I spent a year making an ASN.1 compiler in D

Original Article ↗ Hacker News Discussion ↗

Perceptions of ASN.1

  • Many commenters recount ASN.1 as painful, especially via X.509/PKI and telecom stacks; others strongly defend it as elegant and powerful.
  • Criticisms: over‑engineered, huge spec surface, many edge cases, and decades of buggy implementations (notably mixed BER/DER).
  • Defenses: a well‑designed, generic type system with formalism, extensibility, and multiple encodings; problems blamed more on PKI, X.400/X.500 naming, and bad tooling than on ASN.1 itself.

Technical Pros/Cons and DER vs BER

  • DER’s canonical TLV encoding is seen as a key win for signatures and certificates; several say that if you stick to DER and a limited subset of ASN.1, life is manageable.
  • BER and non‑canonical encodings are widely blamed for complexity and interoperability bugs.
  • Some insist DER can be parsed generically without schema; others note IMPLICIT tagging and OCTET‑STRING‑wrapped subvalues make semantics opaque without specifications.
  • The zoo of string and time types (many legacy encodings) is seen as crusty but mostly ignorable in modern profiles (e.g., “just use UTF8String/GeneralizedTime”).
  • PER/OER and non‑TLV encodings are praised as more compact but harder to use without shared schema.
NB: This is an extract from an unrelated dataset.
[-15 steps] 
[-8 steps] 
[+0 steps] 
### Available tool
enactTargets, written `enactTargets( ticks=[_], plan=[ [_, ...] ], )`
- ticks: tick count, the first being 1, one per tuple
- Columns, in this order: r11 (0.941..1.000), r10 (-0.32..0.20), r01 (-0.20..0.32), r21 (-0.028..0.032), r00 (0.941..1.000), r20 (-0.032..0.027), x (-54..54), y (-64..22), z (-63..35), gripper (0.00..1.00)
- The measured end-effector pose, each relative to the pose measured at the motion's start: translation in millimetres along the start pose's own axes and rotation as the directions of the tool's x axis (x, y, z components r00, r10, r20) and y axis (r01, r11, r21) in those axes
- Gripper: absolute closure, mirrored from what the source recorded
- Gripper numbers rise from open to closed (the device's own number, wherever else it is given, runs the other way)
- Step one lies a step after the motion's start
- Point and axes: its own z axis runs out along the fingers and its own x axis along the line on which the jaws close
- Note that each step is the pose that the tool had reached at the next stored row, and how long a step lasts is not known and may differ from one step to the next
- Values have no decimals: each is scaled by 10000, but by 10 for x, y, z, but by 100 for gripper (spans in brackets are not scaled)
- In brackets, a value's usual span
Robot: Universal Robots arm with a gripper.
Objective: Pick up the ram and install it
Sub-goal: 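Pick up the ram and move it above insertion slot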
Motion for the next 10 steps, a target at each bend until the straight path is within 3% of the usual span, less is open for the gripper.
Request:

Alternatives and “What If Designed Today?”

  • Comparisons with Protobuf, Thrift, JSON, CBOR, JWT/JOSE:
    • Some call Protobuf “ASN.1 with better tooling,” others say they’re fundamentally different.
    • CBOR/COSE is viewed as a modern, self‑describing binary alternative with canonical forms; a candidate for future security protocols.
    • If TLS/PKI were designed today, several expect JSON/CBOR‑based formats (JWT/CWT‑like), others think Protobuf would be chosen.
  • Debate over canonical encodings: some argue they’re unnecessary if you always verify over the original bytes.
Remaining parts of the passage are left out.